In June rain, my garden nods under the weight of the roses and peonies. In the woods, the lady-slippers fade and gnarled woody stems erupt into pink pompons of mountain Laurel. Wild roses cascade from hedge rows. Honeysuckle hums with the bees. Pollen hangs thick in the air. All smells of heaven. Time bends, and my body re-lives 10 straight days from 2012.
Ten years ago this week I was headed to Colorado to lay my baby girl, Laurel, to rest in my womb.
Ten years ago, I was an outlier. It was, at times, crushingly lonely.
Today, so much company is coming. I wish I could have remained an oddity.
*****
I recently received a text from a woman at Dr. Hern’s clinic in Boulder. My clinic. She is going through her procedure this week.

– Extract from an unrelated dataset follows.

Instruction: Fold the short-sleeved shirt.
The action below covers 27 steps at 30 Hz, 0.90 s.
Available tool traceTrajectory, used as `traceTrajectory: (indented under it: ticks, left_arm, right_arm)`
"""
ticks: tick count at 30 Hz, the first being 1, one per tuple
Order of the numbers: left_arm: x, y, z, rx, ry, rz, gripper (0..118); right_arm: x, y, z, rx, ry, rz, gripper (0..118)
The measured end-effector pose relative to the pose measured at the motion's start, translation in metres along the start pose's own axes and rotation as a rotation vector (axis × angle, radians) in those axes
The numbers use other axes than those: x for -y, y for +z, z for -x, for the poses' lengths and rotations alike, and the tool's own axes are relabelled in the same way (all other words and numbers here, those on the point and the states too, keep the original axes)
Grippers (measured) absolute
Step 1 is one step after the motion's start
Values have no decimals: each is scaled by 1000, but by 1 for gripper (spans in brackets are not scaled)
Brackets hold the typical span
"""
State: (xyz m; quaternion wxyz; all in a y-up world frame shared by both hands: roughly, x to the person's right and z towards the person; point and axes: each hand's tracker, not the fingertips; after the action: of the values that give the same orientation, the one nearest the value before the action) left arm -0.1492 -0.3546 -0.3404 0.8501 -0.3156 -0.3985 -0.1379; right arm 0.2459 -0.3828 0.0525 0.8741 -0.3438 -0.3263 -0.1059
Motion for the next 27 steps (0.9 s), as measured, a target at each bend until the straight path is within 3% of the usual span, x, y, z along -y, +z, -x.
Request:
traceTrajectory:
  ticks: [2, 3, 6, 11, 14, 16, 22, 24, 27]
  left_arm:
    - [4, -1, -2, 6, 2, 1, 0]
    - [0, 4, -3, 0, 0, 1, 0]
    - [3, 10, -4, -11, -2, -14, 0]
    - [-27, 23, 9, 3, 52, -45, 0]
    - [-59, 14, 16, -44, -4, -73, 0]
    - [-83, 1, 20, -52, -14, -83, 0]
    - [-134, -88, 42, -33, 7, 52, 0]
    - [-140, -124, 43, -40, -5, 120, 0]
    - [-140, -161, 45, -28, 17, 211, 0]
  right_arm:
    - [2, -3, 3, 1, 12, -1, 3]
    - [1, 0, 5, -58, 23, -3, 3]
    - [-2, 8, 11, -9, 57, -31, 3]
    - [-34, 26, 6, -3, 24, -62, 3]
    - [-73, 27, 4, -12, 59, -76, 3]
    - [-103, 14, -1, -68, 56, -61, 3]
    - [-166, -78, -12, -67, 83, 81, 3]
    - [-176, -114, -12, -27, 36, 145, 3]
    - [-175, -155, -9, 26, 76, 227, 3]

Her story is a doozy. She’d have my support regardless of her circumstances. But the fact remains that her story is sad in just about every way a story can be sad. It is also not mine to tell, so you’ll have to take my word for it. She lives in Texas. Now that Oklahoma is closed, Bolder is the next closest place to go. The wait list is long. Over a month long. So she had to wait many weeks knowing she needs this care. All the while, the pregnancy continues. It adds more to her baby’s development and takes more from her body, mind, spirit, and budget.
Nothing that I have told you here could identify this woman. This story is now common. When I went through it in 2012, ten years ago this week, I was unspeakably rare. Do you know why I had to travel from Boston to Boulder? Because my abortion was not protected by Roe v. Wade, which has accepted a dates-based “viability” metric that doesn’t make any damn sense. I needed an abortion after 25 weeks. One could argue that a child whose brain anatomy is unable to coordinate swallowing, whose life expectancy is less than 1% likely to make it to 3 years of age with all the invasive medical treatment in the world and 0% likely to make it past a week without medical intervention, is not, in fact, viable. The law does not care.
So I went Colorado.
One Monday in June, The Supreme Court will strike down Roe v. Wade. Then nobody will be protected. Soon, very soon, abortion will be made instantly illegal in about half of the United States, and less accessible than you expect everywhere else. A twisted preview, the women of Texas and Oklahoma must now travel to Boulder just as I did. Only, unlike me, they can not hurry because demand has already outpaced the rate of care that can be provided by existing clinics nation wide.
I hate the way we talk about this as a culture. Don’t let yourself get bamboozled by sneaky philosophers this June. I don’t know when life begins and neither do you. Philosophers don’t care about my baby. Priests and pastors don’t care about my baby. Politicians don’t care about my baby.
Who am I to make life and death decisions for my baby?
I am her mother. I love her.
Attend to us mothers. To me. To the woman at the other end of my phone this week.
Imagine walking past protestors — so many states’ worth of protestors, converging on the open clinics as more and more clinics close.
Imagine carrying a single book and your photo ID into the clinic, such strict security. Imagine passing the bulletproof entry and being guided from waiting room to waiting room, other patients just a whisper behind a door or the sound of footsteps in the hall around the corner.
Imagine sitting on nubby 70s upholstry, brown, orange, olive.
Imagine placing your hands on your belly, feeling the kicks, knowing for sure that you’re doing the closest thing to the right thing that there is, but not knowing if you’ll ever be ok about it.
Imagine the gratitude that you’re here, and the fear about the procedure, about what comes next. The money anxiety. What is waiting for you at home? Imagine the relief that you don’t have to go through something even worse, even more painful, even more expensive than this, and neither does your baby.
Imagine the hug of the doctor, the nurse. The dozens of tissues they hand you throughout your day.
Imagine sitting on cushions on wicker chairs and watching a video about contraception, for which the counselor apologizes. She knows you want this baby.
Then imagine getting this string of texts from me:
Let the tears come. It’s ok to cry. This is really sad.
Hang in there. Today is education and injection day. It’s a tough day, but you will be held with so much respect and safety.
You can cry all day if you need to. It’s ok. They’ll understand.
I believe that we hold all the powers of both life and death inside our womb, that they are one and the same, and that we are exactly the right people to know how and when to use them.
It’s so, so hard. I honor your wisdom so, so much.